▶ **WORK REQUEST**
Each line of the data that includes "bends" must be copied.

[Records from a collection]

···

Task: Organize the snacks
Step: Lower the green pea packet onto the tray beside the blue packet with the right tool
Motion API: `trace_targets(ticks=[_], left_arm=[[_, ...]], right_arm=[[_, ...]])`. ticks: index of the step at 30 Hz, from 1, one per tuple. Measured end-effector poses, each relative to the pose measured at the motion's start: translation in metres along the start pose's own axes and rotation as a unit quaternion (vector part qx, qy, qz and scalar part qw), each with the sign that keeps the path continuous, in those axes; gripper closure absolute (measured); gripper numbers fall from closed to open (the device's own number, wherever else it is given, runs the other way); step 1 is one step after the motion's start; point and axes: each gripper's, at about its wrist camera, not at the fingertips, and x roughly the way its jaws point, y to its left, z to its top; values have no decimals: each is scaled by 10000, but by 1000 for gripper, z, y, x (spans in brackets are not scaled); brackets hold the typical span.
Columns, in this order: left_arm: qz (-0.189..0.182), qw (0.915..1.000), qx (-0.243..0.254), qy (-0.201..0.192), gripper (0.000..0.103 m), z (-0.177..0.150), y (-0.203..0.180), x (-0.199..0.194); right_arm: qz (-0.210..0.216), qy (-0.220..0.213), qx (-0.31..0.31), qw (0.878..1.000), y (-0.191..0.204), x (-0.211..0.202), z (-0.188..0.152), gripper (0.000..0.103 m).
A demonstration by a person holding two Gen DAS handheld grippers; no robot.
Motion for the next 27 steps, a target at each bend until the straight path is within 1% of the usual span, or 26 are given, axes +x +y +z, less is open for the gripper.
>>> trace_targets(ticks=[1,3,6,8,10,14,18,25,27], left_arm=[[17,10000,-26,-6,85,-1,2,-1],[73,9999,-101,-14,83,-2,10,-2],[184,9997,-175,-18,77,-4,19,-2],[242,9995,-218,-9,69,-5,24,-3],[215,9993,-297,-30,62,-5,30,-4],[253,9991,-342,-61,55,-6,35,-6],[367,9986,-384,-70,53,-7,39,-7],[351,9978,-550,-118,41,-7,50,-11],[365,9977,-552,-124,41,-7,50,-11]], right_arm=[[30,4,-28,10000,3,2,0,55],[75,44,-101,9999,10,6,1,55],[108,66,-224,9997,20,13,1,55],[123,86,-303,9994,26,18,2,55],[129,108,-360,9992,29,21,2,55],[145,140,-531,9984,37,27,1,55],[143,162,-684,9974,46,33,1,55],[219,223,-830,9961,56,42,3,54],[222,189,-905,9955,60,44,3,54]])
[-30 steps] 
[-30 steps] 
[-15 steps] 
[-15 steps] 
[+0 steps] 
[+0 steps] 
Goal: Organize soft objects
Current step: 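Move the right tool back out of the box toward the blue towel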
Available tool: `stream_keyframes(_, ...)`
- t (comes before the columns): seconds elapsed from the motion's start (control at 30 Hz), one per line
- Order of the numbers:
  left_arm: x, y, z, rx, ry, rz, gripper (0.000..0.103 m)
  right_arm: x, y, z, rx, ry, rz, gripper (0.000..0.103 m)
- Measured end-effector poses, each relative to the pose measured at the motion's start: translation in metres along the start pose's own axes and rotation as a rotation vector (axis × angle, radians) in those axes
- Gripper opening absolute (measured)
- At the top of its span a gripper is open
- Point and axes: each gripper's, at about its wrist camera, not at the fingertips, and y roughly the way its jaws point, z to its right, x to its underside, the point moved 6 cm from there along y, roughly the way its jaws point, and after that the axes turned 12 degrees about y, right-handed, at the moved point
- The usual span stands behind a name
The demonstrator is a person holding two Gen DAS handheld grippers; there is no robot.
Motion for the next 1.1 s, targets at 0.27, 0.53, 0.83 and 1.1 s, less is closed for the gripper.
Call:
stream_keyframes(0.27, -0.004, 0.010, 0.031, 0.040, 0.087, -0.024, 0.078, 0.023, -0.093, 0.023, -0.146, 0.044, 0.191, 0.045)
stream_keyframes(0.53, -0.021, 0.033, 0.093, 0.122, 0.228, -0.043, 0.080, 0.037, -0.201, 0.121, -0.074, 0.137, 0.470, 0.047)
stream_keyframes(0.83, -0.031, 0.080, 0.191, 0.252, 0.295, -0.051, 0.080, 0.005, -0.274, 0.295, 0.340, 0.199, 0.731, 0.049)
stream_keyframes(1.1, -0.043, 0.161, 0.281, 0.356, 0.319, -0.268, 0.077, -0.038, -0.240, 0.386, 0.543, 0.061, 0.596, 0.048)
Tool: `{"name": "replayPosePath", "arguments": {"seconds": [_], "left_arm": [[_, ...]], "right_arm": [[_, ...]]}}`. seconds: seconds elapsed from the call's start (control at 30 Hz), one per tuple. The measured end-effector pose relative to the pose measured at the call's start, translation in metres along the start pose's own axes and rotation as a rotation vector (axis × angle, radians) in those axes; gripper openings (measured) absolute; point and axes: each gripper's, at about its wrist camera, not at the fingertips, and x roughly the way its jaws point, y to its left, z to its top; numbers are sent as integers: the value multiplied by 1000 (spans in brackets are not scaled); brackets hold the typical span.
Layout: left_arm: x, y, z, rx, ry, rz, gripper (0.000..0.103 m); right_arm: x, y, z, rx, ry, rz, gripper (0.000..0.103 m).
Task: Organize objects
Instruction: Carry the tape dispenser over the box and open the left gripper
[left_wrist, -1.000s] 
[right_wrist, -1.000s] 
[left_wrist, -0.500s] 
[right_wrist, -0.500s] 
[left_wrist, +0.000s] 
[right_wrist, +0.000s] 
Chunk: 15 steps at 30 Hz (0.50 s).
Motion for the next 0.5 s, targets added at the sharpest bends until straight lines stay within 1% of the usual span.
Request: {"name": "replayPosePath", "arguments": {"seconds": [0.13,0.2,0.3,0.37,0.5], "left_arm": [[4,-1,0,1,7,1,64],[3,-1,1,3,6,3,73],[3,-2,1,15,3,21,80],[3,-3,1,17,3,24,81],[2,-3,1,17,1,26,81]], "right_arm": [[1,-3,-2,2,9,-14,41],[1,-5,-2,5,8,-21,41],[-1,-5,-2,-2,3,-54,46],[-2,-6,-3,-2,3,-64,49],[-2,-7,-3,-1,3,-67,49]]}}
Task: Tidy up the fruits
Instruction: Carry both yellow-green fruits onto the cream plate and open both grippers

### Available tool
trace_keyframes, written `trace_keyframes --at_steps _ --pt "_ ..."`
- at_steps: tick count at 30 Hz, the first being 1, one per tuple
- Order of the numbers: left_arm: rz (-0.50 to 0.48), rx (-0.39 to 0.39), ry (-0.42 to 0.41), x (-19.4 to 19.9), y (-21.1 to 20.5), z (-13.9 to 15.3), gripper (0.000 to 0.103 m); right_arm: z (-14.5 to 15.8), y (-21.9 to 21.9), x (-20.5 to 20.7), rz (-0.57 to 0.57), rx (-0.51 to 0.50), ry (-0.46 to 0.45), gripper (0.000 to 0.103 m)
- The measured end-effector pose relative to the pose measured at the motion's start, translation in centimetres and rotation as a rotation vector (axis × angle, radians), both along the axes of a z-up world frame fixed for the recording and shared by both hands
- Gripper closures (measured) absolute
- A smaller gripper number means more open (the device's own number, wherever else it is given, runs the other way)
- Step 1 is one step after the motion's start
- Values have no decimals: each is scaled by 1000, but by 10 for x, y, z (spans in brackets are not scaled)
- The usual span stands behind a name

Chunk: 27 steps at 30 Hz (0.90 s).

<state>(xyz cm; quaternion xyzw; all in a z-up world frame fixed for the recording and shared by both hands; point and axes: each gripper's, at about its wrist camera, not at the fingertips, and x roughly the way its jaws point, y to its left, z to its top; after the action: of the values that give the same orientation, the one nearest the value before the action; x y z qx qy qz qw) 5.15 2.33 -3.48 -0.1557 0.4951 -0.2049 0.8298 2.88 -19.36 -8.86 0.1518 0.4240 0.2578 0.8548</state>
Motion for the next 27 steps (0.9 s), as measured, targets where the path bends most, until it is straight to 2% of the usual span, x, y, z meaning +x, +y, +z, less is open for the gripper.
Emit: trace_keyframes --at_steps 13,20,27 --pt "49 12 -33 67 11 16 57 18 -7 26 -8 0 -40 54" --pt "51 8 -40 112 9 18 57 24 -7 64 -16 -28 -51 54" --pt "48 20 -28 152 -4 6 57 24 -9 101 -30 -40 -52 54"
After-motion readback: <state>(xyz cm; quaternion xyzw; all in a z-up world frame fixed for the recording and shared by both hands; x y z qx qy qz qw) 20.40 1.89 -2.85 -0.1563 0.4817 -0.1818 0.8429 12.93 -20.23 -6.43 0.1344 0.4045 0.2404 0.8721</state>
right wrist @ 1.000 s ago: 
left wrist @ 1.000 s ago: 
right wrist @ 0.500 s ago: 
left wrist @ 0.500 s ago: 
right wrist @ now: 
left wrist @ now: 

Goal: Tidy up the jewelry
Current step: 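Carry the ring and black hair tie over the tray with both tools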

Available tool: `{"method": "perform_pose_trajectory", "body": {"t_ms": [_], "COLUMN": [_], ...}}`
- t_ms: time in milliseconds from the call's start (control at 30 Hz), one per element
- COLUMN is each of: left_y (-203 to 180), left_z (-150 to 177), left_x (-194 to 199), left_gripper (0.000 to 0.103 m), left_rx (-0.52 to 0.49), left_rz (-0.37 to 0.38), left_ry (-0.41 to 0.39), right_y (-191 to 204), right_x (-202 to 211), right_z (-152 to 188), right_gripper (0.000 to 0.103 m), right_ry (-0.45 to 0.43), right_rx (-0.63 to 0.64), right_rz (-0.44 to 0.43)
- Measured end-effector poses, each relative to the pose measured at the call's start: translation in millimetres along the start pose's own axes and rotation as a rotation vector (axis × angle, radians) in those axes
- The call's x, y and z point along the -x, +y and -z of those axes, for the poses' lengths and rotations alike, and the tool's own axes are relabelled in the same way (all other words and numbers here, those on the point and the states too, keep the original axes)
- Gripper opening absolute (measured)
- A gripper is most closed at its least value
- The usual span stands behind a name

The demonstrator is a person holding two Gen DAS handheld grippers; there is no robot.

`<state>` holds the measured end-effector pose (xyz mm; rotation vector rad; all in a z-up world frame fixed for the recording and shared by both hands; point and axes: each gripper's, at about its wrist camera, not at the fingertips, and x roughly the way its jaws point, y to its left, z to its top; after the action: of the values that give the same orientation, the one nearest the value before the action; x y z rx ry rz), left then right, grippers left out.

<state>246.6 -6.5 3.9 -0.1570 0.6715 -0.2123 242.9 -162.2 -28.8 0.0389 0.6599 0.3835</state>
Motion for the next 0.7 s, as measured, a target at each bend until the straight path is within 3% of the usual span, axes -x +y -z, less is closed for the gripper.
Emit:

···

▶ **RESULT FOR THIS EXERCISE**
Motion for the next 0.5 s, targets added at the sharpest bends until straight lines stay within 1% of the usual span.
Motion for the next 27 steps (0.9 s), as measured, targets where the path bends most, until it is straight to 2% of the usual span, x, y, z meaning +x, +y, +z, less is open for the gripper.

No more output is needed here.